### BRIEF
Keep the pictures out and restate every record exactly.

Stored items from a collection:
___
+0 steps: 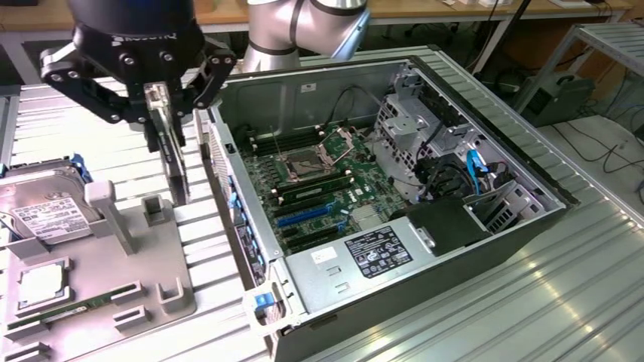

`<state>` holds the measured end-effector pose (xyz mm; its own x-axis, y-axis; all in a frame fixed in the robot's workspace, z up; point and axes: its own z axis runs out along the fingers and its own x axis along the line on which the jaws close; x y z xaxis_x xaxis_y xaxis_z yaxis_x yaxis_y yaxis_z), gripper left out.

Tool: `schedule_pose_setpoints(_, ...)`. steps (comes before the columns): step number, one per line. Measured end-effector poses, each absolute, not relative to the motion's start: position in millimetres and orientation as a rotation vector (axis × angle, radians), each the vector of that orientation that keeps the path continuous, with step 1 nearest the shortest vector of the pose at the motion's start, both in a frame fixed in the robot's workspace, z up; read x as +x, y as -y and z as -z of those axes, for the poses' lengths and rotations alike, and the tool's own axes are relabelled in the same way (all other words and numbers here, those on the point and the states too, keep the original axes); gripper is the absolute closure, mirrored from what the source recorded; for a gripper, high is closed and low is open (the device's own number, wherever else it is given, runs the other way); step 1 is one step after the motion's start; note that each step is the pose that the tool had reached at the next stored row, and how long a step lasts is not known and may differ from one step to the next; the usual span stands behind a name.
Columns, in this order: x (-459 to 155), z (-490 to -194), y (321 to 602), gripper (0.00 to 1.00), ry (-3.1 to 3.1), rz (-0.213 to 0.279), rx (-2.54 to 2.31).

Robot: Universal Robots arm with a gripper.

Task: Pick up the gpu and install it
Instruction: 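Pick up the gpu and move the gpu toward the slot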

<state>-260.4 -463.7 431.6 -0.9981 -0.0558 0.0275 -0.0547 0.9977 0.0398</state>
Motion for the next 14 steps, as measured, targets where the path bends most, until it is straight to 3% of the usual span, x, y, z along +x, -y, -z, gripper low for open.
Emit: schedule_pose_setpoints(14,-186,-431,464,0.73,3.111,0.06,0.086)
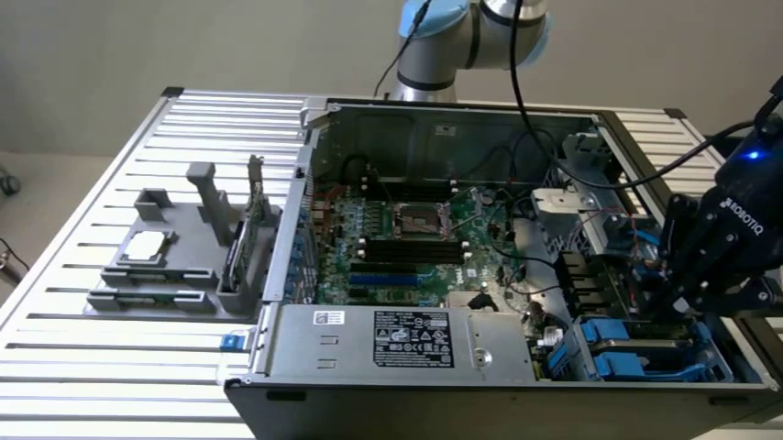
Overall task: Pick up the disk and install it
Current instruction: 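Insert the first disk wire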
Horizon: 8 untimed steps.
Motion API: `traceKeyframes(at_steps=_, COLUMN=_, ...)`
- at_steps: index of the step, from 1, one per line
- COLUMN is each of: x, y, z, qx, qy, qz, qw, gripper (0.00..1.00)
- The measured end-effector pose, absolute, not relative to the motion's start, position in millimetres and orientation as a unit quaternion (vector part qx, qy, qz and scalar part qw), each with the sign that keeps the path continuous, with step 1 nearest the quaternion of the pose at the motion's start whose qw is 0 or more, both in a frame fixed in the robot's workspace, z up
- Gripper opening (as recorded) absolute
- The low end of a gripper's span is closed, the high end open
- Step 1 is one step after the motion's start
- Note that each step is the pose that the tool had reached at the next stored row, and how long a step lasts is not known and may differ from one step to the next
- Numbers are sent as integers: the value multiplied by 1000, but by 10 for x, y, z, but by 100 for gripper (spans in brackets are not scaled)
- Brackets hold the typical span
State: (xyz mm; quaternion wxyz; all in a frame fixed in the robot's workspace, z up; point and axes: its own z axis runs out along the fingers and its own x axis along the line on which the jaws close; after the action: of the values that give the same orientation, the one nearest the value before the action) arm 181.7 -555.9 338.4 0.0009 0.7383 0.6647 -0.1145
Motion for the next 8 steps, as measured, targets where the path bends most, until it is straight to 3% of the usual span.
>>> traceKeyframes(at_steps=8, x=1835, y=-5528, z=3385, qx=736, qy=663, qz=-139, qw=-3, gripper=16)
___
### TASK SOLUTION
+0 steps: 

`<state>` holds the measured end-effector pose (xyz mm; its own x-axis, y-axis; all in a frame fixed in the robot's workspace, z up; point and axes: its own z axis runs out along the fingers and its own x axis along the line on which the jaws close; x y z xaxis_x xaxis_y xaxis_z yaxis_x yaxis_y yaxis_z), gripper left out.

Tool: `schedule_pose_setpoints(_, ...)`. steps (comes before the columns): step number, one per line. Measured end-effector poses, each absolute, not relative to the motion's start: position in millimetres and orientation as a rotation vector (axis × angle, radians), each the vector of that orientation that keeps the path continuous, with step 1 nearest the shortest vector of the pose at the motion's start, both in a frame fixed in the robot's workspace, z up; read x as +x, y as -y and z as -z of those axes, for the poses' lengths and rotations alike, and the tool's own axes are relabelled in the same way (all other words and numbers here, those on the point and the states too, keep the original axes); gripper is the absolute closure, mirrored from what the source recorded; for a gripper, high is closed and low is open (the device's own number, wherever else it is given, runs the other way); step 1 is one step after the motion's start; note that each step is the pose that the tool had reached at the next stored row, and how long a step lasts is not known and may differ from one step to the next; the usual span stands behind a name.
Columns, in this order: x (-459 to 155), z (-490 to -194), y (321 to 602), gripper (0.00 to 1.00), ry (-3.1 to 3.1), rz (-0.213 to 0.279), rx (-2.54 to 2.31).

Robot: Universal Robots arm with a gripper.

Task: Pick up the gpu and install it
Instruction: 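Pick up the gpu and move the gpu toward the slot
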
<state>-260.4 -463.7 431.6 -0.9981 -0.0558 0.0275 -0.0547 0.9977 0.0398</state>
Motion for the next 14 steps, as measured, targets where the path bends most, until it is straight to 3% of the usual span, x, y, z along +x, -y, -z, gripper low for open.
Emit: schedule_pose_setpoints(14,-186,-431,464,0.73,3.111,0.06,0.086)
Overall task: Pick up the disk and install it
Current instruction: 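Insert the first disk wire
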Horizon: 8 untimed steps.
Motion API: `traceKeyframes(at_steps=_, COLUMN=_, ...)`
- at_steps: index of the step, from 1, one per line
- COLUMN is each of: x, y, z, qx, qy, qz, qw, gripper (0.00..1.00)
- The measured end-effector pose, absolute, not relative to the motion's start, position in millimetres and orientation as a unit quaternion (vector part qx, qy, qz and scalar part qw), each with the sign that keeps the path continuous, with step 1 nearest the quaternion of the pose at the motion's start whose qw is 0 or more, both in a frame fixed in the robot's workspace, z up
- Gripper opening (as recorded) absolute
- The low end of a gripper's span is closed, the high end open
- Step 1 is one step after the motion's start
- Note that each step is the pose that the tool had reached at the next stored row, and how long a step lasts is not known and may differ from one step to the next
- Numbers are sent as integers: the value multiplied by 1000, but by 10 for x, y, z, but by 100 for gripper (spans in brackets are not scaled)
- Brackets hold the typical span
State: (xyz mm; quaternion wxyz; all in a frame fixed in the robot's workspace, z up; point and axes: its own z axis runs out along the fingers and its own x axis along the line on which the jaws close; after the action: of the values that give the same orientation, the one nearest the value before the action) arm 181.7 -555.9 338.4 0.0009 0.7383 0.6647 -0.1145
Motion for the next 8 steps, as measured, targets where the path bends most, until it is straight to 3% of the usual span.
>>> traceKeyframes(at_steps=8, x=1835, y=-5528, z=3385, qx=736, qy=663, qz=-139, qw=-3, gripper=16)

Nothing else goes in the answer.